(Dataset excerpts)
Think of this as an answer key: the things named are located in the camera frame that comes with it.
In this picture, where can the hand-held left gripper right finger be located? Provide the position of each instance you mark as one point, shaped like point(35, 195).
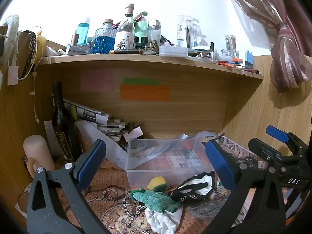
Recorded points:
point(218, 162)

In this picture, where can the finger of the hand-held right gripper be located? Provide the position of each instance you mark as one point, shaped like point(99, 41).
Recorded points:
point(276, 132)
point(264, 152)

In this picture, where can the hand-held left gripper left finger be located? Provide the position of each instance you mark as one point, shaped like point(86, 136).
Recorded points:
point(91, 162)

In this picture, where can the black and white cloth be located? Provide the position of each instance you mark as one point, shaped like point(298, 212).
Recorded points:
point(195, 187)

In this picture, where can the clear plastic container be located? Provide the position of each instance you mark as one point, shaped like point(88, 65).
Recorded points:
point(156, 170)

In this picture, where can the yellow sponge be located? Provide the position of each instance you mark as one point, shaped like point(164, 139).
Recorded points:
point(156, 182)

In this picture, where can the green knitted cloth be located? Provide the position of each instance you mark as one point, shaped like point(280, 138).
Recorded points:
point(156, 198)

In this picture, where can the white cloth pouch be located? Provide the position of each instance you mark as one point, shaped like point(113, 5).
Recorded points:
point(163, 220)

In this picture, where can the vintage printed paper mat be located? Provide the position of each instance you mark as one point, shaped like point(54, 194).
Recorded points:
point(114, 175)

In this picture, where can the clear plastic bag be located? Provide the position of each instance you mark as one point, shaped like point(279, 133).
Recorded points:
point(202, 136)

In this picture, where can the red packet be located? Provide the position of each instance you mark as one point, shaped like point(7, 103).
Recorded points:
point(188, 145)

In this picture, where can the stack of newspapers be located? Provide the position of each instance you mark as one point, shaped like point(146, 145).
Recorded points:
point(92, 115)

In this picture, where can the dark wine bottle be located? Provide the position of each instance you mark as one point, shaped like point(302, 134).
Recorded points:
point(61, 126)

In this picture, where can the white card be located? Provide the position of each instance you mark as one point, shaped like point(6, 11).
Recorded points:
point(132, 133)

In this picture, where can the beige cylinder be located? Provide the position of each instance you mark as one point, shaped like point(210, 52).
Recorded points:
point(37, 151)

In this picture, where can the small blue box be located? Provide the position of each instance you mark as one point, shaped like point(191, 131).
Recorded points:
point(248, 61)

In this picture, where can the pink striped curtain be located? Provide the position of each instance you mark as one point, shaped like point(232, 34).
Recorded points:
point(287, 53)

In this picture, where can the pink sticky note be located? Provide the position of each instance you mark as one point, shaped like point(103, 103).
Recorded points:
point(97, 80)

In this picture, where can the orange marker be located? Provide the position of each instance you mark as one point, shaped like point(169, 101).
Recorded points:
point(237, 59)

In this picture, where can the red pen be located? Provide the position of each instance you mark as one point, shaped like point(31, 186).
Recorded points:
point(226, 64)

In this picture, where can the orange sticky note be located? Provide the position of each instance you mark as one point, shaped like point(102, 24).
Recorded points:
point(143, 93)

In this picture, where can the small glass jar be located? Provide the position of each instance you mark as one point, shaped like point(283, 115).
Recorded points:
point(229, 53)

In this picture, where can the green sticky note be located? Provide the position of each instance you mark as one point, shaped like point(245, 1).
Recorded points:
point(141, 81)

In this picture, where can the clear tube with copper foil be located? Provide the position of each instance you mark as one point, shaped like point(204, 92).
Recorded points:
point(230, 42)

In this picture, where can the black nail polish bottle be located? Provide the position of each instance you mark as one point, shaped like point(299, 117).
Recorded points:
point(212, 47)

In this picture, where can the white printed carton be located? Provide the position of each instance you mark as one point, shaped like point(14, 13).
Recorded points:
point(78, 50)

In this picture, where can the wooden shelf board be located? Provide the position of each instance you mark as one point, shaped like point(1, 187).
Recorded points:
point(146, 62)

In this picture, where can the dark pen with gold ends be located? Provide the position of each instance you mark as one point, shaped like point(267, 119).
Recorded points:
point(126, 51)

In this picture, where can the white tag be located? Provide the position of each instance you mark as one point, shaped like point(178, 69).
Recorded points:
point(12, 75)

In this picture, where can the clear lidded plastic box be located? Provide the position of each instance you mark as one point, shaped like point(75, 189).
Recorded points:
point(173, 51)

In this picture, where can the glass bottle with blue liquid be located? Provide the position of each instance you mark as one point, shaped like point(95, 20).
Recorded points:
point(104, 42)

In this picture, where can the brown cosmetic tube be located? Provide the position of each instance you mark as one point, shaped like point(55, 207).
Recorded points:
point(74, 40)

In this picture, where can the toothbrush blister pack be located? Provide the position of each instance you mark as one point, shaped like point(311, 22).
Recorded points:
point(181, 33)
point(197, 36)

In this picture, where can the yellow hanging item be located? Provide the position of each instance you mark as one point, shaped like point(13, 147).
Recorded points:
point(41, 46)

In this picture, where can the black lace headband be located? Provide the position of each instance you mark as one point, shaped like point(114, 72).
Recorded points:
point(31, 51)

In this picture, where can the tall clear labelled bottle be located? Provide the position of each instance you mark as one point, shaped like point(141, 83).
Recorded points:
point(124, 40)

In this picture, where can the pink nail polish bottle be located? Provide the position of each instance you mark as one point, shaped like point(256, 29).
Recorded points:
point(167, 43)

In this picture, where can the small black binoculars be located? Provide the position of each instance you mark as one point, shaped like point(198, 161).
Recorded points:
point(141, 42)

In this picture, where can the teal liquid bottle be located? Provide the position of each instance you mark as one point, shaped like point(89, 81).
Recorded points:
point(82, 33)

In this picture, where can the gold metallic trinket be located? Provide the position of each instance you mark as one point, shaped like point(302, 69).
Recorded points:
point(154, 45)

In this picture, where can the mint green pump bottle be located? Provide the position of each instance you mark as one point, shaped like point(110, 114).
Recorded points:
point(141, 29)

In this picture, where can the clear jar with silver lid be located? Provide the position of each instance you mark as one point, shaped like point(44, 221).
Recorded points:
point(154, 33)

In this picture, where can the white fluffy item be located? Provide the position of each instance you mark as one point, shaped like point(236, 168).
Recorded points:
point(12, 26)

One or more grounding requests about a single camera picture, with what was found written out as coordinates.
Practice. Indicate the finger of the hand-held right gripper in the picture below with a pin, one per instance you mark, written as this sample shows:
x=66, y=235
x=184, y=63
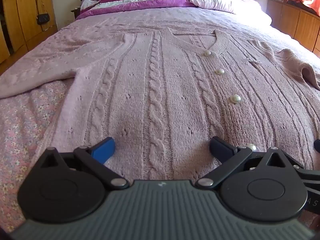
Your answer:
x=311, y=177
x=317, y=146

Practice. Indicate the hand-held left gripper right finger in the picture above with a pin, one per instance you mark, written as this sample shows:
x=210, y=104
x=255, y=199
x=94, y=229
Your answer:
x=220, y=148

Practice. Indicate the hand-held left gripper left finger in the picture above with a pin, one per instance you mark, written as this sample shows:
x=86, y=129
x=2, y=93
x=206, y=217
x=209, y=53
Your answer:
x=103, y=150

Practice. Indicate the wooden sideboard cabinet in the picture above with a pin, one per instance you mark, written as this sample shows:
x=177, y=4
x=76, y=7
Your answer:
x=292, y=22

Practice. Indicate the dark wooden nightstand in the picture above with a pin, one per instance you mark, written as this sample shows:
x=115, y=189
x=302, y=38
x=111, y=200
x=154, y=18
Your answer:
x=76, y=13

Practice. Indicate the black handbag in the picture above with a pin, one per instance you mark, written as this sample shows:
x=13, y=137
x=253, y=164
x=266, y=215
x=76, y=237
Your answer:
x=43, y=19

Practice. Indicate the pink checkered pillow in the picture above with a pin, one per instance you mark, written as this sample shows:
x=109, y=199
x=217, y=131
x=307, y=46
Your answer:
x=215, y=1

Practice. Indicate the purple striped quilt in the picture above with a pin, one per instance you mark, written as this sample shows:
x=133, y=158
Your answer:
x=140, y=2

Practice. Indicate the wooden wardrobe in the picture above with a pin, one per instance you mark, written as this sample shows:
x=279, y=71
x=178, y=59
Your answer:
x=22, y=10

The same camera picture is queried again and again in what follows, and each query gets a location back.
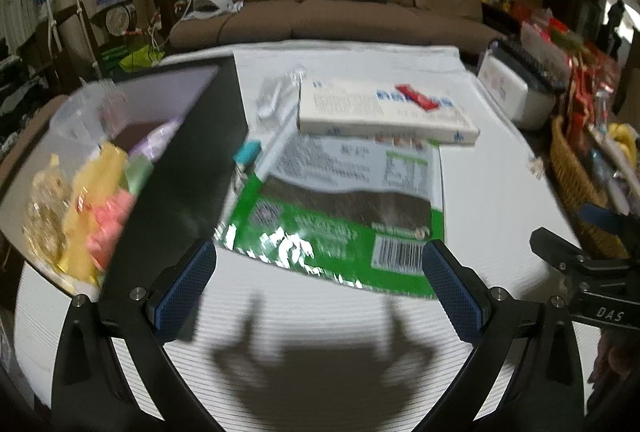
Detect white glove box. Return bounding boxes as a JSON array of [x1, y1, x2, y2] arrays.
[[297, 79, 481, 147]]

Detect golden snack packet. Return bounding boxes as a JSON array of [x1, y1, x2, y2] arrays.
[[22, 156, 70, 263]]

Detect yellow banana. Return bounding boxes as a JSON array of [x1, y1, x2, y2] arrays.
[[606, 124, 640, 163]]

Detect wicker basket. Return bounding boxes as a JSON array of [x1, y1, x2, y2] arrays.
[[550, 114, 632, 261]]

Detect purple snack packet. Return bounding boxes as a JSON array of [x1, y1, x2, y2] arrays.
[[127, 119, 181, 163]]

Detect black storage container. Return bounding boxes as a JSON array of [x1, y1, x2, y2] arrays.
[[0, 62, 251, 300]]

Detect red candy wrapper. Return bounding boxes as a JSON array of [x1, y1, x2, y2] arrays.
[[395, 83, 442, 113]]

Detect round clock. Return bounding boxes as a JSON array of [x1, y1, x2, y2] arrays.
[[107, 4, 137, 36]]

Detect black remote controls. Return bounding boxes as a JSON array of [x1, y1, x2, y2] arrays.
[[492, 39, 567, 93]]

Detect green bag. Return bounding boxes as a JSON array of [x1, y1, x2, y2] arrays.
[[102, 44, 162, 73]]

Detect green seaweed packet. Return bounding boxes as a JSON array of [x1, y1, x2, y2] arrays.
[[214, 132, 446, 300]]

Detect pink snack packet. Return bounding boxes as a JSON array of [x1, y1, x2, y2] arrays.
[[86, 191, 137, 271]]

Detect person's right hand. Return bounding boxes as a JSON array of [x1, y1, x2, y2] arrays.
[[592, 332, 636, 383]]

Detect white device on sofa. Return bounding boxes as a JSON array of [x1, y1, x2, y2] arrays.
[[192, 0, 246, 20]]

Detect white storage box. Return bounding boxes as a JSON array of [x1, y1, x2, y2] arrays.
[[477, 54, 557, 131]]

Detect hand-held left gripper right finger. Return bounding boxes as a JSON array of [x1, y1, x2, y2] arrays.
[[410, 239, 588, 432]]

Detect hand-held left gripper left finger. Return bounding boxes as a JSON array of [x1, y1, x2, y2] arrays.
[[50, 239, 236, 432]]

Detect teal clip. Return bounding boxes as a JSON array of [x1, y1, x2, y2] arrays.
[[233, 141, 263, 189]]

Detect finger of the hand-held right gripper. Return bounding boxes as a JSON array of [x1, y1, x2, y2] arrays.
[[580, 206, 640, 257], [530, 227, 601, 273]]

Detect clear plastic bag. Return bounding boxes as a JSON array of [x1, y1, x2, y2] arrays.
[[255, 69, 306, 120]]

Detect yellow snack packet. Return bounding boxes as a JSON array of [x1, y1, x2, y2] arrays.
[[59, 144, 132, 285]]

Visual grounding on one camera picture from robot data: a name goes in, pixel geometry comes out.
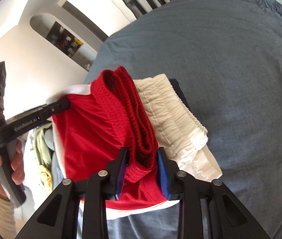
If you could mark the white folded pants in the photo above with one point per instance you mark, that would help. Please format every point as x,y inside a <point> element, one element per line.
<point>170,119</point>

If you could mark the person's left hand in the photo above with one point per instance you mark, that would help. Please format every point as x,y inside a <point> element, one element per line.
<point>17,164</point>

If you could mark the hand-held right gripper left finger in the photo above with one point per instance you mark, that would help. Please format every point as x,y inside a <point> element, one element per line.
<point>121,179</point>

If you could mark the red shorts with white stripes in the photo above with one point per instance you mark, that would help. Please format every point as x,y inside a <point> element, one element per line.
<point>86,139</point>

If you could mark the navy folded pants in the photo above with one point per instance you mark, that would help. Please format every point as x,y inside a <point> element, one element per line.
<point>179,89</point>

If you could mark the olive green garment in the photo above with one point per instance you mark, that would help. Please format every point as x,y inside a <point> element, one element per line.
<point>42,144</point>

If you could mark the arched alcove shelf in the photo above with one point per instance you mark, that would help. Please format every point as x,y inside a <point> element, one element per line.
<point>63,37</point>

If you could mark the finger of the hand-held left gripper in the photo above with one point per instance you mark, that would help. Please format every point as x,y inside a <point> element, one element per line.
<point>58,106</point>

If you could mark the grey bed blanket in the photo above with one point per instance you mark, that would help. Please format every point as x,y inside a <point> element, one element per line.
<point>230,79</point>

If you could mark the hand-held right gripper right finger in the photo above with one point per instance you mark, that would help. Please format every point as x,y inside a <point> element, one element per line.
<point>162,179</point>

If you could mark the yellow garment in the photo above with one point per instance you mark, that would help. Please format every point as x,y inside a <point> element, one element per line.
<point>44,179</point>

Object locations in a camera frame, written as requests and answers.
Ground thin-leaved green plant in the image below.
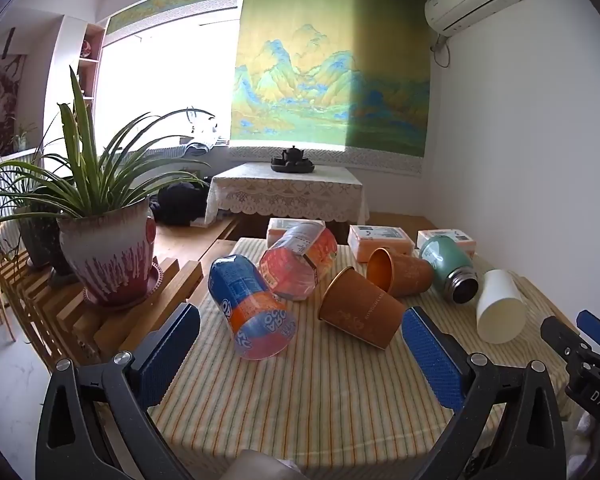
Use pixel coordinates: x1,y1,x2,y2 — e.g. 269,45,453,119
0,119,63,233

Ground black tea tray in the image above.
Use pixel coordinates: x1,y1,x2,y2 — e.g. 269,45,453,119
271,156,315,174

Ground striped tablecloth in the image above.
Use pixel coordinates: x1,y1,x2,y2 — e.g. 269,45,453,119
147,237,581,467

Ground orange paper cup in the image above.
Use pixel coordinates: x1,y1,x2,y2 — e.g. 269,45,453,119
366,247,435,297

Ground dark flowerpot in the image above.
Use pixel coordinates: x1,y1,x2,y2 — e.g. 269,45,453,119
17,205,65,269

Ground long-leaved green plant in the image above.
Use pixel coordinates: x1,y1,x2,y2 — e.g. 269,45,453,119
0,65,216,222

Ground brown paper cup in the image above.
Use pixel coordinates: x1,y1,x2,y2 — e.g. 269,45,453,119
317,266,407,351

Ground green vacuum flask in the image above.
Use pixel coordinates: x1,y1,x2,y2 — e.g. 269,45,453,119
419,236,479,305

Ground red and white flowerpot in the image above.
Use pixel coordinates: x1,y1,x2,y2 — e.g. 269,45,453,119
57,195,157,306

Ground wooden slatted rack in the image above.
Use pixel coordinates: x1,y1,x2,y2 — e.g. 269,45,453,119
0,237,204,373

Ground pink and orange plastic cup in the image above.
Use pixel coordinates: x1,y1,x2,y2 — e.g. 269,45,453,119
259,221,339,303

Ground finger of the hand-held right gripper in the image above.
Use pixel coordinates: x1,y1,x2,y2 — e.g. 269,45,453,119
540,315,595,362
577,310,600,357

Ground white lace tablecloth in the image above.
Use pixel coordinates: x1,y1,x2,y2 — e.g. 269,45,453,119
204,162,371,225

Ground blue and orange plastic cup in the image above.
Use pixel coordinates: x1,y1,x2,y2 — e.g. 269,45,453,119
208,254,298,361

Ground orange tissue packet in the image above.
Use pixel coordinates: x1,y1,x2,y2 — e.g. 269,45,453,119
416,229,477,257
266,217,327,245
348,224,415,264

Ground white paper cup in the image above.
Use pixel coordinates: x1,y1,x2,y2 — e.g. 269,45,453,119
476,269,527,345

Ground white wall shelf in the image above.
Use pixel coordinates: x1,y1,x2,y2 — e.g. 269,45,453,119
44,15,106,152

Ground red flowerpot saucer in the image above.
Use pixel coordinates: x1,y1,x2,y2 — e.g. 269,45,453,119
83,259,162,309

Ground black bag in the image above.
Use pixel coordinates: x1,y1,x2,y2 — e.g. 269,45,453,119
148,182,211,227

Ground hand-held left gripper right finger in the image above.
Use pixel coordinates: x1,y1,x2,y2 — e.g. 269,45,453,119
401,308,569,480

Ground air conditioner cable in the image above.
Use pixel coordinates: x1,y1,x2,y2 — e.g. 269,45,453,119
429,34,454,69

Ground folded grey cloth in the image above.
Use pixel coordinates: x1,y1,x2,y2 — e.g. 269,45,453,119
182,136,229,157

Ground wooden platform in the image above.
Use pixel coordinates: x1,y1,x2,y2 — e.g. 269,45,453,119
151,211,437,273

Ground narrow landscape roller blind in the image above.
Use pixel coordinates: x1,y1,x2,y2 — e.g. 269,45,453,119
103,0,244,37

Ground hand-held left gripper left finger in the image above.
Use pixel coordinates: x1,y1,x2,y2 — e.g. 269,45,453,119
36,302,201,480

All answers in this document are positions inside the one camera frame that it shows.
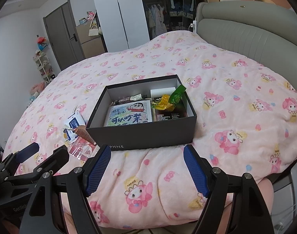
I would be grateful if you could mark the white shelf trolley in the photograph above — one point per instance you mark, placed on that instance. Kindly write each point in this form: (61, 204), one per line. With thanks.
(43, 68)

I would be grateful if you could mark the glass display cabinet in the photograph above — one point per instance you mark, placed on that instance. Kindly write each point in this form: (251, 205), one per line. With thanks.
(158, 9)

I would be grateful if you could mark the white charger plug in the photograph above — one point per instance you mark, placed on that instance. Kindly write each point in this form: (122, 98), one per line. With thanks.
(193, 26)

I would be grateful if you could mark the pink cartoon printed blanket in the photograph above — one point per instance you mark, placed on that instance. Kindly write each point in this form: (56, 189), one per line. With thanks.
(143, 61)

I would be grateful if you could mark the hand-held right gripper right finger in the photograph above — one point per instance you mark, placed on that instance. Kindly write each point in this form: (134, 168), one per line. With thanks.
(195, 173)

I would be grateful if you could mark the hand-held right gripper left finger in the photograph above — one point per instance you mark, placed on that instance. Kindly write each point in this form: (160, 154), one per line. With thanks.
(97, 170)

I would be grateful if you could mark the yellow snack packet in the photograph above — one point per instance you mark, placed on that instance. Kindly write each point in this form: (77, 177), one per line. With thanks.
(162, 103)

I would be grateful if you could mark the dark patterned small packet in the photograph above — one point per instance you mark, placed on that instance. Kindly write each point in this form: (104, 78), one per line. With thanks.
(121, 101)

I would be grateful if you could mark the dark grey cardboard box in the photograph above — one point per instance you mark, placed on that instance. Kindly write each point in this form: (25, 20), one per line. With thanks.
(151, 134)

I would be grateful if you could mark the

- [WORK INSTRUCTION]: Both end lines included, restate word for word the lines above from the line with "If you could mark the arched" to the line with "<point>162,179</point>", and nothing else.

- [TASK OUTPUT]:
If you could mark the arched alcove shelf in the photo above with one point per instance you mark, that would help. Please format every point as x,y inside a <point> element, one element per line.
<point>63,37</point>

If you could mark the finger of the hand-held left gripper in the photo above with one point per instance you mark, that would help. Please format every point as x,y inside a <point> element, one element per line.
<point>58,106</point>

If you could mark the grey bed blanket in the photo above with one point per instance you mark, that would help. Please format every point as x,y inside a <point> element, one element per line.
<point>230,79</point>

If you could mark the hand-held right gripper right finger in the photo above with one point per instance you mark, that would help. Please format every point as x,y inside a <point> element, one element per line.
<point>162,179</point>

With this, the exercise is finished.